(Data supplied begins)

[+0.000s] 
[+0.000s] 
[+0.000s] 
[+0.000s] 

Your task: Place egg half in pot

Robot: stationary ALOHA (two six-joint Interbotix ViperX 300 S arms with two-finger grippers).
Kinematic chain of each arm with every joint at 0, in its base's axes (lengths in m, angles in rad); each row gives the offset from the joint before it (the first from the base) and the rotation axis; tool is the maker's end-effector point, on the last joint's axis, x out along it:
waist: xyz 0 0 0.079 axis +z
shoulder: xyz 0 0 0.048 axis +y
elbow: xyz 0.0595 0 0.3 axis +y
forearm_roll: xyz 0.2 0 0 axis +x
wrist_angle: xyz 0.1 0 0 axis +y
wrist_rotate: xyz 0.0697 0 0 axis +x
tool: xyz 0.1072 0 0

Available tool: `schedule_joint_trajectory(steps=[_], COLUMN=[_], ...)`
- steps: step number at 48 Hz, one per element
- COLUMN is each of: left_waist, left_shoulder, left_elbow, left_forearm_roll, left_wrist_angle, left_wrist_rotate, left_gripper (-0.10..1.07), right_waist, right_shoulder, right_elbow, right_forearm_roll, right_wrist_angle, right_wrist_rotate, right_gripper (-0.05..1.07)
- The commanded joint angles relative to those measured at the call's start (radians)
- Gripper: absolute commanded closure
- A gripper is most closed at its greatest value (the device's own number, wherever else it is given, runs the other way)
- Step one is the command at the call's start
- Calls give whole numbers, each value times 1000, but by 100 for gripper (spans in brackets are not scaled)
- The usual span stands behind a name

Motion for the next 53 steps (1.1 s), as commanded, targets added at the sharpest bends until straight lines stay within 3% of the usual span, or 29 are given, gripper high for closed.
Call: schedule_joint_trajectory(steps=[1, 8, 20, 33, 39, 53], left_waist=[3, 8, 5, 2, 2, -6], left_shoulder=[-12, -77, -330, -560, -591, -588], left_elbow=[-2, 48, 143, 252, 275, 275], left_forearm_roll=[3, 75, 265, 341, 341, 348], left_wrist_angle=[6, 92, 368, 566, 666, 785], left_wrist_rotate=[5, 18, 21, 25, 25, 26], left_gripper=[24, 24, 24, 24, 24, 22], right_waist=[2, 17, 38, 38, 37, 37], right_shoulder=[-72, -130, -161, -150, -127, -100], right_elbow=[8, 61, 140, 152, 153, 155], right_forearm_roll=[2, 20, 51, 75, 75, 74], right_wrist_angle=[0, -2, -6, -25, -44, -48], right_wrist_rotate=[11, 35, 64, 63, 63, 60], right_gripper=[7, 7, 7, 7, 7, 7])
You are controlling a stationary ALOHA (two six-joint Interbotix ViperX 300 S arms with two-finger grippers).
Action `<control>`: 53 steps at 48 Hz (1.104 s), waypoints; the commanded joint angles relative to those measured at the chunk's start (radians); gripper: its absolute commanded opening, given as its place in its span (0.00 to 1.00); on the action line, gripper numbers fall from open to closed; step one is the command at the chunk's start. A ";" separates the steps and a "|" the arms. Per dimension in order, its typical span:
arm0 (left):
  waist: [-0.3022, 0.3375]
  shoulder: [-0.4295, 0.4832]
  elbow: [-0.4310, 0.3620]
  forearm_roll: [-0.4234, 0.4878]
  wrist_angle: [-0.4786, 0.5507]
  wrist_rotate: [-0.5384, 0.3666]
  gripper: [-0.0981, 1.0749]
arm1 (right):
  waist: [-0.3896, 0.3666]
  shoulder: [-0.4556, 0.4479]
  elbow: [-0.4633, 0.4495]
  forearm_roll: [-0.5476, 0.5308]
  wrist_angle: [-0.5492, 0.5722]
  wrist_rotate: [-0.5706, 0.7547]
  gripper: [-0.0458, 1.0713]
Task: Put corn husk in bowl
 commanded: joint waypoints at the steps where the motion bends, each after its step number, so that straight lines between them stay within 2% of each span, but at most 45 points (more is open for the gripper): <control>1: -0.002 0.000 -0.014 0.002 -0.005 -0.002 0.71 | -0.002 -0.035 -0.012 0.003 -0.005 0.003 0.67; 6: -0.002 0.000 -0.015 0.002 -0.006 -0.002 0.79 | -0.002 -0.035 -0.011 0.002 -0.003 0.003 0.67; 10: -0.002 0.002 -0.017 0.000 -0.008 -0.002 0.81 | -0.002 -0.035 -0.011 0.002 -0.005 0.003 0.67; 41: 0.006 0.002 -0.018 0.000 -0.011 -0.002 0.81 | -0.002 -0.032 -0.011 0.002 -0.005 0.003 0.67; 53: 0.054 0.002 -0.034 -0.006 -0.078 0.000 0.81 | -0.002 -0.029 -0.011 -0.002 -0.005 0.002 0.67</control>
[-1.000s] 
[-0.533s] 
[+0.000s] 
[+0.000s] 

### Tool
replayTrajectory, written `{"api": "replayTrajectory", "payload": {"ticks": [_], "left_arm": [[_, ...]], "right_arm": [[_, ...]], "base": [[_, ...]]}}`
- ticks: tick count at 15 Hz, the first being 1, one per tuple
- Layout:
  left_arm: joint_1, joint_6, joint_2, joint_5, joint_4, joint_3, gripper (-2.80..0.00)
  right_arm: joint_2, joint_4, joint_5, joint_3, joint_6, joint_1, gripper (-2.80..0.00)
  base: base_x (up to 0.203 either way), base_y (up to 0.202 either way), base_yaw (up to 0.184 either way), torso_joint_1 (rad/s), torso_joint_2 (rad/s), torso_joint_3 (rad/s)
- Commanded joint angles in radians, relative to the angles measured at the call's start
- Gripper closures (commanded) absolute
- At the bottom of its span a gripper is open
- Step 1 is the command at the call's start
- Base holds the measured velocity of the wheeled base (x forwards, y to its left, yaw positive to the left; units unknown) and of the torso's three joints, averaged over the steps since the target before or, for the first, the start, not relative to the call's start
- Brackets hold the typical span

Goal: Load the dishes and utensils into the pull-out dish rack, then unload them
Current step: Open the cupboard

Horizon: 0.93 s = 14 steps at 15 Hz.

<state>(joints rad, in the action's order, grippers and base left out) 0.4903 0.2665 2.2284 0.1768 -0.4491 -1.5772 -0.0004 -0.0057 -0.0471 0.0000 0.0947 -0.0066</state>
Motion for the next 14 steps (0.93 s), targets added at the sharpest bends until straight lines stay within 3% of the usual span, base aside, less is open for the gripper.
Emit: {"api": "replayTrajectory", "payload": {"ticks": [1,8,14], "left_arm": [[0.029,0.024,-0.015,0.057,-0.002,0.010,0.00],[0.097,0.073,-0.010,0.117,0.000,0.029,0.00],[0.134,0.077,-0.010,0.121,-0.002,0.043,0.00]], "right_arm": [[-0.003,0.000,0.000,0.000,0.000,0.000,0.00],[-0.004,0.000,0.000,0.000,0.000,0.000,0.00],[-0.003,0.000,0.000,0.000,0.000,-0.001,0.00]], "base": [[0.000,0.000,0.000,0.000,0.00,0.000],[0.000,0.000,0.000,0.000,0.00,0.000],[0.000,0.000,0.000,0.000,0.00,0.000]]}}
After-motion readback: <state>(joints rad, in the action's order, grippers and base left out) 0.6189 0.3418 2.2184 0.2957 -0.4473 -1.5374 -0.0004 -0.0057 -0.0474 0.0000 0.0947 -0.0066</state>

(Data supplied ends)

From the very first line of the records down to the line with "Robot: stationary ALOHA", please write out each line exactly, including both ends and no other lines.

[+0.000s] 
[+0.000s] 
[+0.000s] 
[+0.000s] 

Your task: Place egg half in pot

Robot: stationary ALOHA (two six-joint Interbotix ViperX 300 S arms with two-finger grippers).

No more output is needed for this exercise.